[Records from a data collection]
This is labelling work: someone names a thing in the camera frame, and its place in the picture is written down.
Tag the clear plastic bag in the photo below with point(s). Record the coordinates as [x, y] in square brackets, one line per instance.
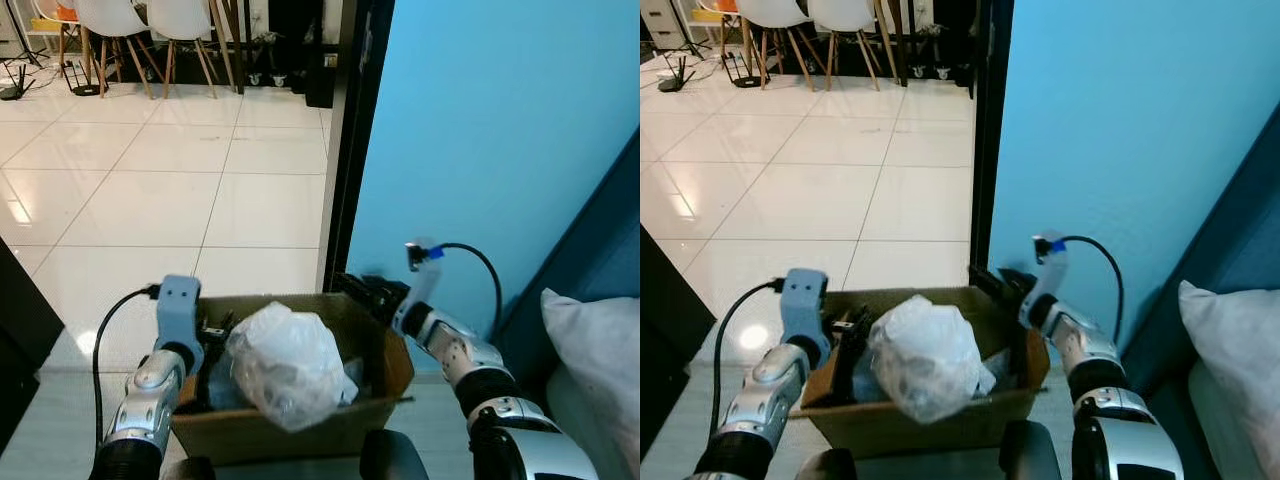
[290, 365]
[930, 360]

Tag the pink pillow orange dots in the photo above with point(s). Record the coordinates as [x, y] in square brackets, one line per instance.
[1235, 350]
[595, 350]

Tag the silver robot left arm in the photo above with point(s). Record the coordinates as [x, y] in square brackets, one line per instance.
[765, 400]
[145, 410]

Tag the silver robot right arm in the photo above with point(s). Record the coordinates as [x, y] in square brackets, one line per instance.
[1095, 355]
[470, 360]

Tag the silver robot right leg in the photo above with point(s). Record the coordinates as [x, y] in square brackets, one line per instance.
[395, 460]
[1030, 455]

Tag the black door leaf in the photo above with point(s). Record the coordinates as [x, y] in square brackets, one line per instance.
[670, 340]
[20, 340]

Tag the blue fabric headboard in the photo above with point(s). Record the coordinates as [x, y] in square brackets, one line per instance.
[1240, 230]
[600, 230]

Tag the black cabinet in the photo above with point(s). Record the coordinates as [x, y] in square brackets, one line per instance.
[318, 60]
[958, 50]

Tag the black wifi router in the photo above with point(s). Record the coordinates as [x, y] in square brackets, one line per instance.
[742, 80]
[85, 90]
[12, 92]
[672, 85]

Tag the white chair wooden legs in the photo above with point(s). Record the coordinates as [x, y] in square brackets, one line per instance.
[775, 12]
[110, 15]
[180, 15]
[845, 12]

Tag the white drawer unit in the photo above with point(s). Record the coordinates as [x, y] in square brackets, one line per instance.
[12, 25]
[662, 22]

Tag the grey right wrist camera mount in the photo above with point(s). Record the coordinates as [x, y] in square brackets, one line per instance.
[425, 285]
[1050, 275]

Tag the black door frame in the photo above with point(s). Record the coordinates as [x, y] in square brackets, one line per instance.
[990, 130]
[355, 130]

● Work to be completed
A verbatim copy of the records is needed, with all images omitted.

● Answer to this task
This is labelling work: someone names a thing in the camera frame, and its place in the picture is written down.
Tag the clear plastic bag in the photo below with point(s). Record the coordinates as [x, y] in square brackets, one line per instance.
[290, 365]
[930, 360]

Tag the pink pillow orange dots in the photo above with point(s). Record the coordinates as [x, y] in square brackets, one line per instance.
[1235, 350]
[595, 350]

Tag the silver robot left arm in the photo above with point(s). Record the coordinates as [x, y] in square brackets, one line per instance.
[765, 400]
[145, 410]

Tag the silver robot right arm in the photo above with point(s). Record the coordinates as [x, y] in square brackets, one line per instance.
[1095, 355]
[470, 360]

Tag the silver robot right leg in the photo above with point(s). Record the coordinates as [x, y] in square brackets, one line per instance.
[395, 460]
[1030, 455]

Tag the black door leaf in the photo above with point(s). Record the coordinates as [x, y] in square brackets, one line per instance.
[670, 340]
[20, 340]

Tag the blue fabric headboard in the photo above with point(s). Record the coordinates as [x, y] in square brackets, one line per instance.
[1240, 230]
[600, 230]

Tag the black cabinet in the photo above with point(s). Record the coordinates as [x, y] in square brackets, one line per instance.
[318, 60]
[958, 50]

Tag the black wifi router in the photo above with point(s). Record the coordinates as [x, y] in square brackets, one line per instance.
[742, 80]
[85, 90]
[12, 92]
[672, 85]

Tag the white chair wooden legs in the photo above with point(s). Record the coordinates as [x, y] in square brackets, one line per instance.
[775, 12]
[110, 15]
[180, 15]
[845, 12]

Tag the white drawer unit in the photo above with point(s). Record the coordinates as [x, y] in square brackets, one line per instance.
[12, 25]
[662, 22]

Tag the grey right wrist camera mount in the photo above with point(s). Record the coordinates as [x, y] in square brackets, one line per instance.
[425, 285]
[1050, 275]

Tag the black door frame in the photo above with point(s). Record the coordinates as [x, y] in square brackets, one line per instance.
[990, 130]
[355, 130]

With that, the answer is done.